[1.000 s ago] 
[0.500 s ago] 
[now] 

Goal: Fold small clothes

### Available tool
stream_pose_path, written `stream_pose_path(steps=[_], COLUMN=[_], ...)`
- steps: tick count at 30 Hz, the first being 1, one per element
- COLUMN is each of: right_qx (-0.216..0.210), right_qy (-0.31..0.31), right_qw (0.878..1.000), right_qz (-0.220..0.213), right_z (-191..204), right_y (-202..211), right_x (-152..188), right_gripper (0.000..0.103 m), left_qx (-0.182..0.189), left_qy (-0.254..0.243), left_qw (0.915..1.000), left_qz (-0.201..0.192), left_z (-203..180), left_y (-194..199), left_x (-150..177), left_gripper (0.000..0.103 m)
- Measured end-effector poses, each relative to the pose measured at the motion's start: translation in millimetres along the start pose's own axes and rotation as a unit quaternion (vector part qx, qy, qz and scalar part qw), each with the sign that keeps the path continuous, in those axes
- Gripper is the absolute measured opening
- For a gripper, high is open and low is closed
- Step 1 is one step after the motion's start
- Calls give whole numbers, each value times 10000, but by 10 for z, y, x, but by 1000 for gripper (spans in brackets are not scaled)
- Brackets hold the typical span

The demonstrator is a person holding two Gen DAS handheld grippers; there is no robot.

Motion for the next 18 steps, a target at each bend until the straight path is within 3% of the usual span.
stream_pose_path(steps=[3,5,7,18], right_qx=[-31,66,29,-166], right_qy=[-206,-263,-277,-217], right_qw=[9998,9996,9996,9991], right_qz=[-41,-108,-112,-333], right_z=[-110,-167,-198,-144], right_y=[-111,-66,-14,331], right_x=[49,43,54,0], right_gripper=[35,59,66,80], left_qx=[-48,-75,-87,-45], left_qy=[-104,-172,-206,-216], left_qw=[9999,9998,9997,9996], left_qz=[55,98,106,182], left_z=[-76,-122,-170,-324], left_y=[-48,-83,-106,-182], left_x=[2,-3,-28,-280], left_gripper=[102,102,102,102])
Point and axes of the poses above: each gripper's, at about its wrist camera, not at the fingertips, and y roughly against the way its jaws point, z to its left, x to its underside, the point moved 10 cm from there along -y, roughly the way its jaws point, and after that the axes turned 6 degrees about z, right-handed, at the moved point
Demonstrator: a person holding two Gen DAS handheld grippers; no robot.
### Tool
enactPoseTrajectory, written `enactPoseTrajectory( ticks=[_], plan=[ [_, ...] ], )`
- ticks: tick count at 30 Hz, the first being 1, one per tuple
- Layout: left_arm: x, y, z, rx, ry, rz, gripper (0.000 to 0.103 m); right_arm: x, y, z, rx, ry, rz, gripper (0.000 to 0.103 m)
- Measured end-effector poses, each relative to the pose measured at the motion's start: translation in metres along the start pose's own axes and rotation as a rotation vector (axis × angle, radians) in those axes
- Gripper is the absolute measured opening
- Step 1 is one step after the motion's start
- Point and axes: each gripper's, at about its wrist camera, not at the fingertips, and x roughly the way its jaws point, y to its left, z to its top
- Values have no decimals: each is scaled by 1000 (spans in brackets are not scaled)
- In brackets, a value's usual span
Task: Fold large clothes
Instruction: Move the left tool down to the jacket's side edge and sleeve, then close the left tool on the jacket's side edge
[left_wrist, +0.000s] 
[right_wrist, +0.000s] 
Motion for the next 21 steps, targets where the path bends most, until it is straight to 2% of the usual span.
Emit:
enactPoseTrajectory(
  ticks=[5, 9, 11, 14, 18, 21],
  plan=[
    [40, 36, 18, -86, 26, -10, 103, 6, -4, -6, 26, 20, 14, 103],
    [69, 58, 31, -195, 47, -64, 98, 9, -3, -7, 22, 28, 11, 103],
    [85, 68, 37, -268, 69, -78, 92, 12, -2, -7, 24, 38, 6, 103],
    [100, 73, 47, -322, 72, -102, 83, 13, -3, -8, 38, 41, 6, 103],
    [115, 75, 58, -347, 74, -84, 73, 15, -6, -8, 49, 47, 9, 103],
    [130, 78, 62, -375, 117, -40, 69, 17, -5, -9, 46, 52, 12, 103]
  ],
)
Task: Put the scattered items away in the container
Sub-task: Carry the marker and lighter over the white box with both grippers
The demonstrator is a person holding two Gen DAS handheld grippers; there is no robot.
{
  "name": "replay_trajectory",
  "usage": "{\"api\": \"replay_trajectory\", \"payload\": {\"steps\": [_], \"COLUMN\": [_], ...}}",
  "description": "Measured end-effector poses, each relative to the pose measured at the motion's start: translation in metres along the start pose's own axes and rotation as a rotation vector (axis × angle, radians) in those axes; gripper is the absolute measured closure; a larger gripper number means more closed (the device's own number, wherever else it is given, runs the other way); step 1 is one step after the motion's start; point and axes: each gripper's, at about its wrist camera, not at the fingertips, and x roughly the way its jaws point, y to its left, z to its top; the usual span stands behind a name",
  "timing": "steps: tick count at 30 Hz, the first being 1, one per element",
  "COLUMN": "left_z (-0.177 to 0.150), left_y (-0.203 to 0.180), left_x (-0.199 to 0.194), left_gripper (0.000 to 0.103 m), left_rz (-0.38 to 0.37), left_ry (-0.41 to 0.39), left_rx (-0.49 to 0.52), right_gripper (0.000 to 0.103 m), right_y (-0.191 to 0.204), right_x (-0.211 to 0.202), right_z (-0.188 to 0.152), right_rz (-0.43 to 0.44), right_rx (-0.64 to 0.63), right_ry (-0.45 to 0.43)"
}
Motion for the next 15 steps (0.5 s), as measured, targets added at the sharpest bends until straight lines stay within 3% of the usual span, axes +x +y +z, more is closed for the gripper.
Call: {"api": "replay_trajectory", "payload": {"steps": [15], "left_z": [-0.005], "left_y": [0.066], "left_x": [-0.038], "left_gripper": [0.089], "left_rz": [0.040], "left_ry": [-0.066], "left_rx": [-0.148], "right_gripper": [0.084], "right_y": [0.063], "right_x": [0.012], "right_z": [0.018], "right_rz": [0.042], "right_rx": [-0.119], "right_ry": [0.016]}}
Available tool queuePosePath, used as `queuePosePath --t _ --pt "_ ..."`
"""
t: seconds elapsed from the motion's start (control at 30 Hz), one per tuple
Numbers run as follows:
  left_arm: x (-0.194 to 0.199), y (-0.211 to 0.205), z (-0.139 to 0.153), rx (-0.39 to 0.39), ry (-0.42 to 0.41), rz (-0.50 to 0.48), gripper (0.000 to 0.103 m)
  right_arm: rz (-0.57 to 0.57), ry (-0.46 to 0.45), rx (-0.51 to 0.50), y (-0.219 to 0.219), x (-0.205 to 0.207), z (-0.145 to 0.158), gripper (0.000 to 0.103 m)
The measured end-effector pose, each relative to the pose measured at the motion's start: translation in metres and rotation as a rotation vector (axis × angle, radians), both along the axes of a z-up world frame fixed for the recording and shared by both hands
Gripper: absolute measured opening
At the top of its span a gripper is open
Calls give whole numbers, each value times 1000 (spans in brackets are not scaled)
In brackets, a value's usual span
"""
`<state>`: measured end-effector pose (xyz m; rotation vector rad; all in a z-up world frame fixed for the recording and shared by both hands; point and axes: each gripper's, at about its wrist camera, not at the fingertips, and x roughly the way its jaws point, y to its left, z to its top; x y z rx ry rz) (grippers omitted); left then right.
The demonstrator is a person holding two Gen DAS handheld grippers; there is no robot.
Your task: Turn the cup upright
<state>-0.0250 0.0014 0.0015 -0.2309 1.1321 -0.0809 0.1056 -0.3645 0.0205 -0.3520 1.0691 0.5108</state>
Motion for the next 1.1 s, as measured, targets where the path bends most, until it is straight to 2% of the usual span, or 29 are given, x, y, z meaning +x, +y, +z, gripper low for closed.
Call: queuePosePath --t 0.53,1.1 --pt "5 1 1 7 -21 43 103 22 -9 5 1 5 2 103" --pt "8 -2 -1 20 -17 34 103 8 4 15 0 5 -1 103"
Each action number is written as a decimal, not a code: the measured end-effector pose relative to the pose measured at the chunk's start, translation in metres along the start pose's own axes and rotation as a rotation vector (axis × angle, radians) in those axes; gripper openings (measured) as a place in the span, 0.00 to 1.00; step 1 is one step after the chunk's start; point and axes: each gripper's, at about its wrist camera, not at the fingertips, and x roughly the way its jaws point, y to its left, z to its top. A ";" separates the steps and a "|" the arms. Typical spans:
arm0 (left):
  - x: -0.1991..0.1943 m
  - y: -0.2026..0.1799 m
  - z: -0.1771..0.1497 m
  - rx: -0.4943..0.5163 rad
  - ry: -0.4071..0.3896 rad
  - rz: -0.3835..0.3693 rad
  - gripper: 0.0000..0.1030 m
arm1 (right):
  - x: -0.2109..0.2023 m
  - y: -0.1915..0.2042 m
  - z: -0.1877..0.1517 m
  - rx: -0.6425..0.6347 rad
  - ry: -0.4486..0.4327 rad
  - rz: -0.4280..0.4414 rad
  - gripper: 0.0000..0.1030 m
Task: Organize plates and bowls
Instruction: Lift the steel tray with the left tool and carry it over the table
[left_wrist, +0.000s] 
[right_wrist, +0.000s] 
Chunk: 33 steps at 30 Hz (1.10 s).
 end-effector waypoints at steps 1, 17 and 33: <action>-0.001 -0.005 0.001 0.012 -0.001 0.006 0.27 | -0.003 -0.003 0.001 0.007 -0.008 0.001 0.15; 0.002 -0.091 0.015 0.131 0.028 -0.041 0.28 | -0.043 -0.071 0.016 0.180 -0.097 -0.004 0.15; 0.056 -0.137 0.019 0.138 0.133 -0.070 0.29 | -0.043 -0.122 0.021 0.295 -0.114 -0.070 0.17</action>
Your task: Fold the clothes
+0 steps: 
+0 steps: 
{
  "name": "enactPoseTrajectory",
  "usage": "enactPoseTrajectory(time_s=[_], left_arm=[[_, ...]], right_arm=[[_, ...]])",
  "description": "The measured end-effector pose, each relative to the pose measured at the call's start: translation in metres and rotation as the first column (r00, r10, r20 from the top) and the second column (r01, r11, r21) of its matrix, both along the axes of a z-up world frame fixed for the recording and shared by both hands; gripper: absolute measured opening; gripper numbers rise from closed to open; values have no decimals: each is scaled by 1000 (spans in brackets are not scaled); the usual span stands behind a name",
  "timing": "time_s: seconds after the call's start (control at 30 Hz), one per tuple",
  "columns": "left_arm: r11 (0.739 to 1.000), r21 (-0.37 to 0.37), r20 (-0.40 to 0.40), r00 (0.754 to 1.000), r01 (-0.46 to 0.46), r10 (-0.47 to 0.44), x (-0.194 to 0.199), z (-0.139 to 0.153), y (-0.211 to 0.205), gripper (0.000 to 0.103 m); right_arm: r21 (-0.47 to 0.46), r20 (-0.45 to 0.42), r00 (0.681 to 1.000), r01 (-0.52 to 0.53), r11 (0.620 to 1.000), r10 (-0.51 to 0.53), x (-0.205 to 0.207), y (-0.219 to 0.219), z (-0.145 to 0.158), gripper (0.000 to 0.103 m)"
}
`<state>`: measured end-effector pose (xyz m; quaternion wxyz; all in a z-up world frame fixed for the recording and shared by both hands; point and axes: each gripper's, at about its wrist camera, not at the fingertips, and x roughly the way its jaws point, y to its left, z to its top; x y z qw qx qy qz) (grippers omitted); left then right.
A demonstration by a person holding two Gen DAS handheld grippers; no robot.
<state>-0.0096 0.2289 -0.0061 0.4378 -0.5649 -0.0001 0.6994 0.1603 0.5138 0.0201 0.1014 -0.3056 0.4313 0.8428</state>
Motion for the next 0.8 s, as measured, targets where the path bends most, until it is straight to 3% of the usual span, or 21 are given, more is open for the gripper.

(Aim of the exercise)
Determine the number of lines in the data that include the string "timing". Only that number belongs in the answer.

(Result of the task)
2